Finding hotspots in geo-spatial data using spatial statistics

From REU@MU
Jump to: navigation, search

Title: Finding hotspots in geo-spatial data using spatial statistics

Mentor: Dr.Satish Puri

Approach: This project deals with compute-intensive spatial data mining algorithms and uses parallel computing for speeding up analytics tasks. This project utilizes spatial correlation methods for mining interesting patterns in geo-spatial data. Summary: Spatial data mining is the process of discovering interesting and potentially useful patterns from spatial data sources. The complexity of spatial data and implicit spatial relationships limits the usefulness of standard data mining algorithms for extracting spatial patterns. Although standard data mining algorithms can be applied under assumptions such as independent and identical distribution, they often perform poorly on geo-spatial data due to their self-correlated nature.
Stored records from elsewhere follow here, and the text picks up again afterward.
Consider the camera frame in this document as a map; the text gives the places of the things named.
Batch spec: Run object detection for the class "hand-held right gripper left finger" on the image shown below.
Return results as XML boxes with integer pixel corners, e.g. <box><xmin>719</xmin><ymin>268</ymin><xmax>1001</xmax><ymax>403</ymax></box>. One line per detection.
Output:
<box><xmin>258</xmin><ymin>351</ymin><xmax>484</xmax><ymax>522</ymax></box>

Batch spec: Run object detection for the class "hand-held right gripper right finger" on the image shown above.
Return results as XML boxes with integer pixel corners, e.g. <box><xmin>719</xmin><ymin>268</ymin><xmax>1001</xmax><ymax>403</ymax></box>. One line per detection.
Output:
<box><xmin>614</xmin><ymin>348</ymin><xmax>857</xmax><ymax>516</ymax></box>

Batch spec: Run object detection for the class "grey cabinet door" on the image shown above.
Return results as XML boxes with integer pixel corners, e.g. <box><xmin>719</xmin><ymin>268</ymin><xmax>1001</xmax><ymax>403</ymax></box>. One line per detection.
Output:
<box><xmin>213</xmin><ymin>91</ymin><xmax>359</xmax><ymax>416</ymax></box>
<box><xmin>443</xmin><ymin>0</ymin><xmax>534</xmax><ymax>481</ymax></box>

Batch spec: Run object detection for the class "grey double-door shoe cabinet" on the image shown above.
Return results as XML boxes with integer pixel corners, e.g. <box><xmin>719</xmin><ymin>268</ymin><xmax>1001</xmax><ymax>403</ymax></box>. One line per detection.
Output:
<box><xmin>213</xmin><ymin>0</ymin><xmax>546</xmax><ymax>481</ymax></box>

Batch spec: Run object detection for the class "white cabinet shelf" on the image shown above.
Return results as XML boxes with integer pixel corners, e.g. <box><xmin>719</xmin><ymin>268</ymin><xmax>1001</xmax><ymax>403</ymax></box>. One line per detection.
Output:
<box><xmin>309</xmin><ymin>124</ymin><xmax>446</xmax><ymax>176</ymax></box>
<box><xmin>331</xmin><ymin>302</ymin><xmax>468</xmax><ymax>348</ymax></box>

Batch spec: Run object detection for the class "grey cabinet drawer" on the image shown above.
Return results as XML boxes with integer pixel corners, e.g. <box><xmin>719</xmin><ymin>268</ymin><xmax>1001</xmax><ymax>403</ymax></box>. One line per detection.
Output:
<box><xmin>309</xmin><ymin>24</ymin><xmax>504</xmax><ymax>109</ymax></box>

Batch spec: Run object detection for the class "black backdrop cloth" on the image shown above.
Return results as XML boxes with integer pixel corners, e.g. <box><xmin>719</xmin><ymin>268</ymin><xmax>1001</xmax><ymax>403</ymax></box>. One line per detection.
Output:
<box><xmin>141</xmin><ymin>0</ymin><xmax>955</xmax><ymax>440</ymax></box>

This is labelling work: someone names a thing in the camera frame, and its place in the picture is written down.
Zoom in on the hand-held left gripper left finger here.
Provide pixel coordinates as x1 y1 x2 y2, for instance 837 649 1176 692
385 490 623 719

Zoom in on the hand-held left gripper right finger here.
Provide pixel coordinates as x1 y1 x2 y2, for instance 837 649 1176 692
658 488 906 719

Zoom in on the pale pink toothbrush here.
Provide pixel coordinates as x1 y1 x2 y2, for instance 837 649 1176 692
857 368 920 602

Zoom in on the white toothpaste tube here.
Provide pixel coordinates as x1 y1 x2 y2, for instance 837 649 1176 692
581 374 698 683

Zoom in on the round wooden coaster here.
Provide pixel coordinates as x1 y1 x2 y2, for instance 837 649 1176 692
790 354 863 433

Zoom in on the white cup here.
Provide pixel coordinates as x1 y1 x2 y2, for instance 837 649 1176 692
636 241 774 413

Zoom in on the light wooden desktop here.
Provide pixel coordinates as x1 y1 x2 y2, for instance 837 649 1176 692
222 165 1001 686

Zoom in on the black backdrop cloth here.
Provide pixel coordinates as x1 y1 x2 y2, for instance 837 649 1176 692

Here we focus on one such data mining algorithm, namely, hotspot detection. Hot spots are statistically significant clusters. In other words, given a set of weighted data points, the hotspots are those clusters of points with values higher in magnitude than what is possible by random chance. Centers for Disease Control (CDC) uses hot spot analysis to find disease outbreaks. Another example is finding traffic accident hotspots in a region. A compute-intensive algorithm known as Getis-Ord is used to find such hotspots in data. The output of the algorithm is a Z score for each location. The Z score represents the statistical significance of clustering for a specified distance. P-values are calculated to check for null hypothesis. New York Taxi trips data sets containing about 100 million records of pick-up and drop-off location/time will be used in the project. The size of the data and the computational complexity motivates exploring parallel computing methods in this project.

Student Research Activities: The REU fellows will perform the following major tasks:

  • Perform a systematic literature review of data mining techniques in geo-spatial data.
  • Understand hotspot detection and the associated data mining algorithms.
  • Implement and evaluate spatial data mining algorithms and apply parallel computing methods for speeding up analytic tasks on New York Taxi trips data set (publicly available).

Student Background: Students need to have basic computing knowledge and introductory programming skills in Python or C/C++. Students will be introduced to compiler pragma-based methods for quick parallelization of sequential codes on multi-core CPUs and manycore GPUs.